Since the residential, commercial, irrigation, and industrial sales forecasts provide a forecast of
sales as billed, it is necessary to adjust these billed sales to the proper time frame to reflect the
required generation needed in each calendar month. To determine calendar-month sales from
billed sales, the billed sales must first be converted from billed periods to calendar months to synchronize them with the time period in which load is generated. The calendar-month sales are then converted to calendar-month average load by adding losses and dividing by the number of
hours in each month.
Loss factors are determined by Idaho Power’s Transmission Planning department. The annual
average energy loss coefficients are multiplied by the calendar-month load, yielding the system load, including losses.

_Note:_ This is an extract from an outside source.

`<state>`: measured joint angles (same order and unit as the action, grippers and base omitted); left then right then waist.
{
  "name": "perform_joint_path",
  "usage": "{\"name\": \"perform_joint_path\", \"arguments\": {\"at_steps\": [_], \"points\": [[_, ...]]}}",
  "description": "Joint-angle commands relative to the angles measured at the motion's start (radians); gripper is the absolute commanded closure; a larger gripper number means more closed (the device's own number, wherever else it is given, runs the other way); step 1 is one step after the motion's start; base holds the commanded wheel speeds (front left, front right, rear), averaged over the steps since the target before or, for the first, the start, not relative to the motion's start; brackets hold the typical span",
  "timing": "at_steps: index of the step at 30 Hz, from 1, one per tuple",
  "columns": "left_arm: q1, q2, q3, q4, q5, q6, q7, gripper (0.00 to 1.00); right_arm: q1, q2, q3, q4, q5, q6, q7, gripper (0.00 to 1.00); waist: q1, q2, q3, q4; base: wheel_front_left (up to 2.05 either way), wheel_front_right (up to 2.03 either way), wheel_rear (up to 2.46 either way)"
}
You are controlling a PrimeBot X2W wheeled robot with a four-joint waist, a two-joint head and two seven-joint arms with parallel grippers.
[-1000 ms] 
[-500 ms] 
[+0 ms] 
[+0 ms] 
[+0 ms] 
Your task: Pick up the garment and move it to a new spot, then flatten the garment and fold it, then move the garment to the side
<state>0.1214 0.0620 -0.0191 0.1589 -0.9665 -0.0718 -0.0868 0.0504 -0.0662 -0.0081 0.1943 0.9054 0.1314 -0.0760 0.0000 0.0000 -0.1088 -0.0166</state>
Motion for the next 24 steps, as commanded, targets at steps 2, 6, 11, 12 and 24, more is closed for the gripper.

A system loss study of 2012 was completed in May 2014. The results of the study concluded that on average, the loss coefficients are lower than those
applied to the 2013 IRP generation forecast. This resulted in a permanent reduction of nearly
20 aMW to the load forecast annually.
The peak-load forecast was prepared in conjunction with the 2015 sales forecast. Idaho Power has two peak periods: 1) a winter peak, resulting primarily from space-heating demand that normally occurs in December, January, or February and 2) a larger summer peak that normally
occurs in late June or July. The summer peak generally occurs when extensive A/C use coincides
with significant irrigation demand.
Peak loads are forecast using 12 regression equations and are a function of average peak-day temperatures, the historical monthly average load, and precipitation (summer only). The peak forecast uses statistically derived peak-day temperatures based on the most recent
30 years of climate data for each month. Peak loads for the INL, Micron Technology,
and Simplot Fertilizer are forecast based on a historical analysis, customer-provided input,
and any contractual considerations.
The primary external factors influencing the forecast are economic and demographic in nature. Moody’s Analytics serves as the primary provider for this data. The national, state, MSA,
and county economic and demographic projections are tailored to Idaho Power’s service area
using an in-house economic database. Specific demographic projections are also developed for
the service area from national and local census data. Additional data sources used to substantiate Moody’s data include the Idaho Department of Labor, Construction Monitor, and Federal Reserve Economic Databases.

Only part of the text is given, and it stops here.